## What is expected
Select and reproduce each line of the listing below that bears the string "great".

## Task input
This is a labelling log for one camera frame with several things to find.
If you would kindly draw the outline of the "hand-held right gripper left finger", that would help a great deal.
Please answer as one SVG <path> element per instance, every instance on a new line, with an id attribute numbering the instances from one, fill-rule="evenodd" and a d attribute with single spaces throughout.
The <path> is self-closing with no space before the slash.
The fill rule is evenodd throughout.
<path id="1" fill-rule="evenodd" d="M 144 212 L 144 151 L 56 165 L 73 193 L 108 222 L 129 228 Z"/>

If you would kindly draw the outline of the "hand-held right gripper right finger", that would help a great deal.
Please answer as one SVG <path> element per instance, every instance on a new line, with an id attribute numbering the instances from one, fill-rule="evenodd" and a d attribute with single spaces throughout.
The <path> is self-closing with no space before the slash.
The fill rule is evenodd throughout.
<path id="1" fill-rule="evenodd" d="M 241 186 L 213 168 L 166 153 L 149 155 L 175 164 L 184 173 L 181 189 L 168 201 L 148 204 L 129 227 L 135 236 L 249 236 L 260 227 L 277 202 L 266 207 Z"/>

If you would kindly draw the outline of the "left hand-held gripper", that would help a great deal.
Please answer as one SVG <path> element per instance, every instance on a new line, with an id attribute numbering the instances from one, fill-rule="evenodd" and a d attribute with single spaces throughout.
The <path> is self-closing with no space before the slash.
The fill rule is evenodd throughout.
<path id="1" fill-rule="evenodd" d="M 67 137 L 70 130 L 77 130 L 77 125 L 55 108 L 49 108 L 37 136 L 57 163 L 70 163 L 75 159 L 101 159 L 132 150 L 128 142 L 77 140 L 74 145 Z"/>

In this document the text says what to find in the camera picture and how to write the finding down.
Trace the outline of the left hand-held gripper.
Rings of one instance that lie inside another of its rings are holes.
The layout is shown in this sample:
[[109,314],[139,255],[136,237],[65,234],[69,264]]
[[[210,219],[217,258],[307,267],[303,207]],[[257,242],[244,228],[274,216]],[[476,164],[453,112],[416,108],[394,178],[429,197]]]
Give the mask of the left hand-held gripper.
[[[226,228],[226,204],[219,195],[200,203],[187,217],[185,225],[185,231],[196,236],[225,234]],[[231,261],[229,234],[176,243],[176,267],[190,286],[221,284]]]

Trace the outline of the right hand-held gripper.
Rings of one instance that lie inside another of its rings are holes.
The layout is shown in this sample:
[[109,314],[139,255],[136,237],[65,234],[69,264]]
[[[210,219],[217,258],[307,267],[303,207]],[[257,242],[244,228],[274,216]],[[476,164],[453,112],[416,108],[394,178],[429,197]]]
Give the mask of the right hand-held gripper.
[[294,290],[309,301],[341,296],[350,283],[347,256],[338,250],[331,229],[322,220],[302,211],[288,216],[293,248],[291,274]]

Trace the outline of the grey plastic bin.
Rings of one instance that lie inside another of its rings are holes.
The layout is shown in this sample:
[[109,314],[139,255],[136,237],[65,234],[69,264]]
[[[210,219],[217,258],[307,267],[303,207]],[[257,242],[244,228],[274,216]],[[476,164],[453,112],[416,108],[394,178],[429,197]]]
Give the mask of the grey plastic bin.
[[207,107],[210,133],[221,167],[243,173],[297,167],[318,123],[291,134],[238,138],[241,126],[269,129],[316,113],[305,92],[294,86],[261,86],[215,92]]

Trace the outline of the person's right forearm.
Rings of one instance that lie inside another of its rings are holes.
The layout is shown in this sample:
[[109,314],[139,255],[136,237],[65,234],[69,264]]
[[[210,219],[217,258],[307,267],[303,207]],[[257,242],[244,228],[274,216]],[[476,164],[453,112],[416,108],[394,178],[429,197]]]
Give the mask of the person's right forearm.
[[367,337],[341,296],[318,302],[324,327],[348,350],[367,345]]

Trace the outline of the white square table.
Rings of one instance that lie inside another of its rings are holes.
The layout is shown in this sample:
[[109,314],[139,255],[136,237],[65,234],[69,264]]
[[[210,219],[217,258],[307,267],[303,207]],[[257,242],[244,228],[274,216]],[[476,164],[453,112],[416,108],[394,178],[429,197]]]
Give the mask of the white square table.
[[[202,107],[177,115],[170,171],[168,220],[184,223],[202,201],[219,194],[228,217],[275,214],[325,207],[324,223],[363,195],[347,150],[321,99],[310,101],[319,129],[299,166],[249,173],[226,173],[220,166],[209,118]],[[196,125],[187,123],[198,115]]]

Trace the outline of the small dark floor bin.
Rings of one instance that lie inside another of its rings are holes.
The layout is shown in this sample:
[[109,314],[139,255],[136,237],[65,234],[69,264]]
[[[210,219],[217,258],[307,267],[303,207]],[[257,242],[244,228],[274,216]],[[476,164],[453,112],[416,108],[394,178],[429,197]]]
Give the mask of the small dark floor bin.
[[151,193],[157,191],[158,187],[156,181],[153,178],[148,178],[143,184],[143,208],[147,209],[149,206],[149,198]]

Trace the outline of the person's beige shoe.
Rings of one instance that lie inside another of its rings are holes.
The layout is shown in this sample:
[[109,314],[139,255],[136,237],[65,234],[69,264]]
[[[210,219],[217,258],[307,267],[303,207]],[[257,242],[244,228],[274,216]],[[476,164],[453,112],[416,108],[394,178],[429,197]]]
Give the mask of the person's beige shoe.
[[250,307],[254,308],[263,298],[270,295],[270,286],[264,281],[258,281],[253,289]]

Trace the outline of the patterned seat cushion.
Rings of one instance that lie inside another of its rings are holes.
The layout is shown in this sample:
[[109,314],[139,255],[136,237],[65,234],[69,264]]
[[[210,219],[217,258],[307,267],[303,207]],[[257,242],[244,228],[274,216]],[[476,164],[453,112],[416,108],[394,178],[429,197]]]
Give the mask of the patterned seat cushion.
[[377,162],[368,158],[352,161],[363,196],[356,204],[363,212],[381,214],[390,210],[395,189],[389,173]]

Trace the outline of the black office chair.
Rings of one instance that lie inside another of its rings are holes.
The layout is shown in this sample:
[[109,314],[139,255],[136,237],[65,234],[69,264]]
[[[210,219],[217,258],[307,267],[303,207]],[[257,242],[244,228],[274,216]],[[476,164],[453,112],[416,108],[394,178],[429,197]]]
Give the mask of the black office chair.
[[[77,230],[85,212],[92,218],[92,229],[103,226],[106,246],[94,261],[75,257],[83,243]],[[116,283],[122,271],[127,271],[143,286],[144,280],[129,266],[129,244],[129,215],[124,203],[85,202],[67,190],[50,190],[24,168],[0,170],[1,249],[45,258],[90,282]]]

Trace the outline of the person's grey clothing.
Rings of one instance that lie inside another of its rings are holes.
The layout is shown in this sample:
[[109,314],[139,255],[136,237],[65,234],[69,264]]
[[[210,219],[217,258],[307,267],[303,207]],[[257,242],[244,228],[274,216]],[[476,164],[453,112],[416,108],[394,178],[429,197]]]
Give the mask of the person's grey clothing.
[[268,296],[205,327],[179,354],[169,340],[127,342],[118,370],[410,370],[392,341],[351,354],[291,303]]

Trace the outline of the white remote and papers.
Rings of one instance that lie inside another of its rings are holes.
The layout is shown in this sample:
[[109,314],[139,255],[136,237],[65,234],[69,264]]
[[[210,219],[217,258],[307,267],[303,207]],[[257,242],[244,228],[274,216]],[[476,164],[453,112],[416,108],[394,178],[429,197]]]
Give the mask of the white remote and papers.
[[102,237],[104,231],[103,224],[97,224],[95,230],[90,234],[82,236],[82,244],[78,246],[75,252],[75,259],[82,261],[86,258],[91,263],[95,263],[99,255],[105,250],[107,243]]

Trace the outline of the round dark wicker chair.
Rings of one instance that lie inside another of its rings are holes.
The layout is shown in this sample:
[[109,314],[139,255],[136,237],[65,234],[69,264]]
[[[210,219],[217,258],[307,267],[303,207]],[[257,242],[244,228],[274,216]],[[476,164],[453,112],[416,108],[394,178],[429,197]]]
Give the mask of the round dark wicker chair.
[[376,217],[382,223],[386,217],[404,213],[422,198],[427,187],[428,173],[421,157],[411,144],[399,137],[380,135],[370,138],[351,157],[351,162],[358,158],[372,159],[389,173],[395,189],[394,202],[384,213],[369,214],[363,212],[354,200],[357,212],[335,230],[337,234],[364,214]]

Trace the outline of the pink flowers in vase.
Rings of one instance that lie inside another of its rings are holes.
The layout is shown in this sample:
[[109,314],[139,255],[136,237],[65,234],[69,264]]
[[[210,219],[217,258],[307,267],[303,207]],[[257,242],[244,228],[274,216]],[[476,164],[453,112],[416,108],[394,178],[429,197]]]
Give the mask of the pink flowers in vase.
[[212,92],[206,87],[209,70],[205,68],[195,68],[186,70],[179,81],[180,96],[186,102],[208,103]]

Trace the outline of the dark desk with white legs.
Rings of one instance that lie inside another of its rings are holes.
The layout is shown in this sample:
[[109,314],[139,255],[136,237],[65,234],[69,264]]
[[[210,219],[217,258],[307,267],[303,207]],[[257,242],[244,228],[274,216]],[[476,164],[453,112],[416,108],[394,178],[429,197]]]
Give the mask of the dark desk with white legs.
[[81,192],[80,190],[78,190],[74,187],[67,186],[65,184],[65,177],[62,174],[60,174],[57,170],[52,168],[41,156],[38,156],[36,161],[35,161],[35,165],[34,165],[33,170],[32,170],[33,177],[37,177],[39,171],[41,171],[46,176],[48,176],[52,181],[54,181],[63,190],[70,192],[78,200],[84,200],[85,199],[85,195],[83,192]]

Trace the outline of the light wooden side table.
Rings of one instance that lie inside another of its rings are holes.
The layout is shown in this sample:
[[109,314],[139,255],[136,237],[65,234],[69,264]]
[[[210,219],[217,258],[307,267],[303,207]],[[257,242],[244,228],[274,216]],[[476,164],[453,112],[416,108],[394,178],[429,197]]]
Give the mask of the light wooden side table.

## Solution for this problem
If you would kindly draw the outline of the "hand-held right gripper left finger", that would help a great deal.
If you would kindly draw the outline of the "hand-held right gripper right finger", that would help a great deal.
If you would kindly draw the outline of the "left hand-held gripper", that would help a great deal.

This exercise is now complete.